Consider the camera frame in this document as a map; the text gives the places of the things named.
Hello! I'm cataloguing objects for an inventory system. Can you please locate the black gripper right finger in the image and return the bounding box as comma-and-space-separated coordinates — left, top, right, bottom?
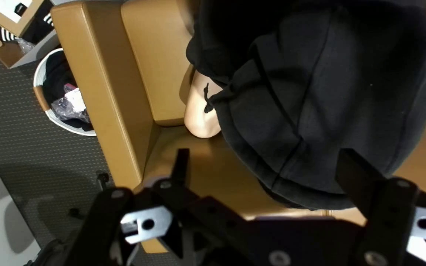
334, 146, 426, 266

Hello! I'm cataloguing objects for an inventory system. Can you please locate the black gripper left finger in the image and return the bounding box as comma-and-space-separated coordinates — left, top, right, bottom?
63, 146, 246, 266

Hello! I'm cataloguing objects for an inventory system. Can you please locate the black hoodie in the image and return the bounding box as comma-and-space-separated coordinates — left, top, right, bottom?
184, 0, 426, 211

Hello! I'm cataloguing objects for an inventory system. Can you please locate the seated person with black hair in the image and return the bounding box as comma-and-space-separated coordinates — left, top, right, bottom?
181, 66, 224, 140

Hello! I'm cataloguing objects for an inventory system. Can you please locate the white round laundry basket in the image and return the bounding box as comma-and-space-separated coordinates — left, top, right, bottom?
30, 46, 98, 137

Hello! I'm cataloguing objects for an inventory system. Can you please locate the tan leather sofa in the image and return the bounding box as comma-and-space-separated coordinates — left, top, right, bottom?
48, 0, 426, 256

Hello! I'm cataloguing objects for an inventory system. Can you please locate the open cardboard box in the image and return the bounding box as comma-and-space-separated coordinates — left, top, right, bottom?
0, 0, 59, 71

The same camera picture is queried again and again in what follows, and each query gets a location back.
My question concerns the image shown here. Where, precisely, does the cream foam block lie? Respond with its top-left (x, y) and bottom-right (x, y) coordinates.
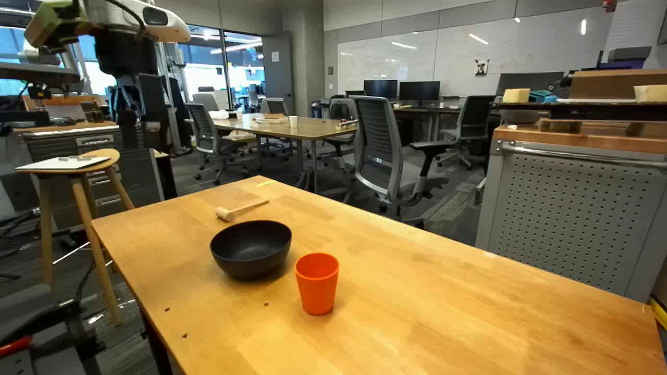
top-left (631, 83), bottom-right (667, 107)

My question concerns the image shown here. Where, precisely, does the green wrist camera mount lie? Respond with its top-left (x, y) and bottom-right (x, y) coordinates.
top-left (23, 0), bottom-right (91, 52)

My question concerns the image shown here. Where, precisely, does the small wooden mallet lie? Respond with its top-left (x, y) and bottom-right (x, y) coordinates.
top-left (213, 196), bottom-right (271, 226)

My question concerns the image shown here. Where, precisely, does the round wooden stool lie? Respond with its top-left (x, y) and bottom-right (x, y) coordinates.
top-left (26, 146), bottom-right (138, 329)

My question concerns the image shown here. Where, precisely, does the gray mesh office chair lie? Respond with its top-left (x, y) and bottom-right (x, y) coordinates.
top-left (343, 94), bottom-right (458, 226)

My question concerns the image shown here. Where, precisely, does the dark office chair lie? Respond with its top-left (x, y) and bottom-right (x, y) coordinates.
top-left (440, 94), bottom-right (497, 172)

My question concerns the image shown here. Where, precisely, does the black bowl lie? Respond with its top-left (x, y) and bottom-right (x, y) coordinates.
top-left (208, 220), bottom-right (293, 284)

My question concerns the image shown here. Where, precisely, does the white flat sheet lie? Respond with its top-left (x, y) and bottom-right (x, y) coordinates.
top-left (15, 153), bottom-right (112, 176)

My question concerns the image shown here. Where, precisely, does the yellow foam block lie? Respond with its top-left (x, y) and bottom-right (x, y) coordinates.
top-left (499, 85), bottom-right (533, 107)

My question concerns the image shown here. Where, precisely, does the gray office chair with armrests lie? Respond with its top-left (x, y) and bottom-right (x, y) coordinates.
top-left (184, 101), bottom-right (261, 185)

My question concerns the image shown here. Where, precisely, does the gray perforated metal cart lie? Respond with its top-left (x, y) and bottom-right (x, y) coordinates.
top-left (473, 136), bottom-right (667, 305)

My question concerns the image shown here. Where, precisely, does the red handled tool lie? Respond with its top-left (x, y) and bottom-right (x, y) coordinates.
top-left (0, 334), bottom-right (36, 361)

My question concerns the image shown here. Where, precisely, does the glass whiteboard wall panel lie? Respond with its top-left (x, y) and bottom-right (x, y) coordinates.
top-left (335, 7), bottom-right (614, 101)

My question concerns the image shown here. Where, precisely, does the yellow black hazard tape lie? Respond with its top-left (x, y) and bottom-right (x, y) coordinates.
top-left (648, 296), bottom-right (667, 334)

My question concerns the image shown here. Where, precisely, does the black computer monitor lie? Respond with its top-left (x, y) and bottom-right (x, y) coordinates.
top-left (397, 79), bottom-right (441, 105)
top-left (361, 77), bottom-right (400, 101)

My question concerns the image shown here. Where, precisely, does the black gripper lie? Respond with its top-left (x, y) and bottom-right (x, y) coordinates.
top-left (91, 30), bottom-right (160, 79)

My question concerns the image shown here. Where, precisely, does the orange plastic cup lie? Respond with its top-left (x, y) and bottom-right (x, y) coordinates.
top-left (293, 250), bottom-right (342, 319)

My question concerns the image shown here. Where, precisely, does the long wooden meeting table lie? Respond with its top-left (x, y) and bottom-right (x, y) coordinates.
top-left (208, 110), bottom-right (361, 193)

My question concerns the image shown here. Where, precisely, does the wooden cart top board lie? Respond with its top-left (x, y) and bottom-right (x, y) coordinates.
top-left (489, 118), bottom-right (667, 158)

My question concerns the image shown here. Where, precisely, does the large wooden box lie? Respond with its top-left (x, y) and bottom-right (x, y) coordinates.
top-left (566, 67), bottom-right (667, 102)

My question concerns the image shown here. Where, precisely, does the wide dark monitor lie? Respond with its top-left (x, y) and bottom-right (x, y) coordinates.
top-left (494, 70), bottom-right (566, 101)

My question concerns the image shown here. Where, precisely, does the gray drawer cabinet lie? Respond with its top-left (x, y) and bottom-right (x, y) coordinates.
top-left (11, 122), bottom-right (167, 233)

•••

Wherever a picture appears in the records above, leave it out and transcribe everything else exactly.

Consider the camera frame in this document as a map; the text gives the places of the things named.
Hello! I'm cataloguing objects for an inventory system. Can you please locate the black gripper right finger in the image and return the bounding box as comma-and-space-separated coordinates — left, top, right, bottom?
334, 146, 426, 266

Hello! I'm cataloguing objects for an inventory system. Can you please locate the black gripper left finger in the image and return the bounding box as comma-and-space-separated coordinates — left, top, right, bottom?
63, 146, 246, 266

Hello! I'm cataloguing objects for an inventory system. Can you please locate the black hoodie in the image and return the bounding box as comma-and-space-separated coordinates — left, top, right, bottom?
184, 0, 426, 211

Hello! I'm cataloguing objects for an inventory system. Can you please locate the seated person with black hair in the image and return the bounding box as comma-and-space-separated coordinates — left, top, right, bottom?
181, 66, 224, 140

Hello! I'm cataloguing objects for an inventory system. Can you please locate the white round laundry basket in the image and return the bounding box as comma-and-space-separated coordinates — left, top, right, bottom?
30, 46, 98, 137

Hello! I'm cataloguing objects for an inventory system. Can you please locate the tan leather sofa in the image and return the bounding box as comma-and-space-separated coordinates — left, top, right, bottom?
48, 0, 426, 256

Hello! I'm cataloguing objects for an inventory system. Can you please locate the open cardboard box in the image and return the bounding box as comma-and-space-separated coordinates — left, top, right, bottom?
0, 0, 59, 71

The same camera picture is queried again and again in what follows, and each query gets a location back.
My question concerns the image shown here. Where, precisely, does the cream foam block lie? Respond with its top-left (x, y) and bottom-right (x, y) coordinates.
top-left (631, 83), bottom-right (667, 107)

My question concerns the image shown here. Where, precisely, does the green wrist camera mount lie? Respond with its top-left (x, y) and bottom-right (x, y) coordinates.
top-left (23, 0), bottom-right (91, 52)

My question concerns the image shown here. Where, precisely, does the small wooden mallet lie? Respond with its top-left (x, y) and bottom-right (x, y) coordinates.
top-left (213, 196), bottom-right (271, 226)

My question concerns the image shown here. Where, precisely, does the round wooden stool lie? Respond with its top-left (x, y) and bottom-right (x, y) coordinates.
top-left (26, 146), bottom-right (138, 329)

My question concerns the image shown here. Where, precisely, does the gray mesh office chair lie? Respond with its top-left (x, y) and bottom-right (x, y) coordinates.
top-left (343, 94), bottom-right (458, 226)

My question concerns the image shown here. Where, precisely, does the dark office chair lie? Respond with its top-left (x, y) and bottom-right (x, y) coordinates.
top-left (440, 94), bottom-right (497, 172)

My question concerns the image shown here. Where, precisely, does the black bowl lie? Respond with its top-left (x, y) and bottom-right (x, y) coordinates.
top-left (208, 220), bottom-right (293, 284)

My question concerns the image shown here. Where, precisely, does the white flat sheet lie? Respond with its top-left (x, y) and bottom-right (x, y) coordinates.
top-left (15, 153), bottom-right (112, 176)

My question concerns the image shown here. Where, precisely, does the yellow foam block lie? Respond with its top-left (x, y) and bottom-right (x, y) coordinates.
top-left (499, 85), bottom-right (533, 107)

My question concerns the image shown here. Where, precisely, does the gray office chair with armrests lie? Respond with its top-left (x, y) and bottom-right (x, y) coordinates.
top-left (184, 101), bottom-right (261, 185)

My question concerns the image shown here. Where, precisely, does the gray perforated metal cart lie? Respond with its top-left (x, y) and bottom-right (x, y) coordinates.
top-left (473, 136), bottom-right (667, 305)

My question concerns the image shown here. Where, precisely, does the red handled tool lie? Respond with its top-left (x, y) and bottom-right (x, y) coordinates.
top-left (0, 334), bottom-right (36, 361)

My question concerns the image shown here. Where, precisely, does the glass whiteboard wall panel lie? Respond with its top-left (x, y) and bottom-right (x, y) coordinates.
top-left (335, 7), bottom-right (614, 101)

My question concerns the image shown here. Where, precisely, does the yellow black hazard tape lie? Respond with its top-left (x, y) and bottom-right (x, y) coordinates.
top-left (648, 296), bottom-right (667, 334)

My question concerns the image shown here. Where, precisely, does the black computer monitor lie? Respond with its top-left (x, y) and bottom-right (x, y) coordinates.
top-left (397, 79), bottom-right (441, 105)
top-left (361, 77), bottom-right (400, 101)

My question concerns the image shown here. Where, precisely, does the black gripper lie? Respond with its top-left (x, y) and bottom-right (x, y) coordinates.
top-left (91, 30), bottom-right (160, 79)

My question concerns the image shown here. Where, precisely, does the orange plastic cup lie? Respond with its top-left (x, y) and bottom-right (x, y) coordinates.
top-left (293, 250), bottom-right (342, 319)

My question concerns the image shown here. Where, precisely, does the long wooden meeting table lie? Respond with its top-left (x, y) and bottom-right (x, y) coordinates.
top-left (208, 110), bottom-right (361, 193)

My question concerns the image shown here. Where, precisely, does the wooden cart top board lie? Respond with its top-left (x, y) and bottom-right (x, y) coordinates.
top-left (489, 118), bottom-right (667, 158)

My question concerns the image shown here. Where, precisely, does the large wooden box lie? Respond with its top-left (x, y) and bottom-right (x, y) coordinates.
top-left (566, 67), bottom-right (667, 102)

My question concerns the image shown here. Where, precisely, does the wide dark monitor lie? Respond with its top-left (x, y) and bottom-right (x, y) coordinates.
top-left (494, 70), bottom-right (566, 101)

My question concerns the image shown here. Where, precisely, does the gray drawer cabinet lie? Respond with its top-left (x, y) and bottom-right (x, y) coordinates.
top-left (11, 122), bottom-right (167, 233)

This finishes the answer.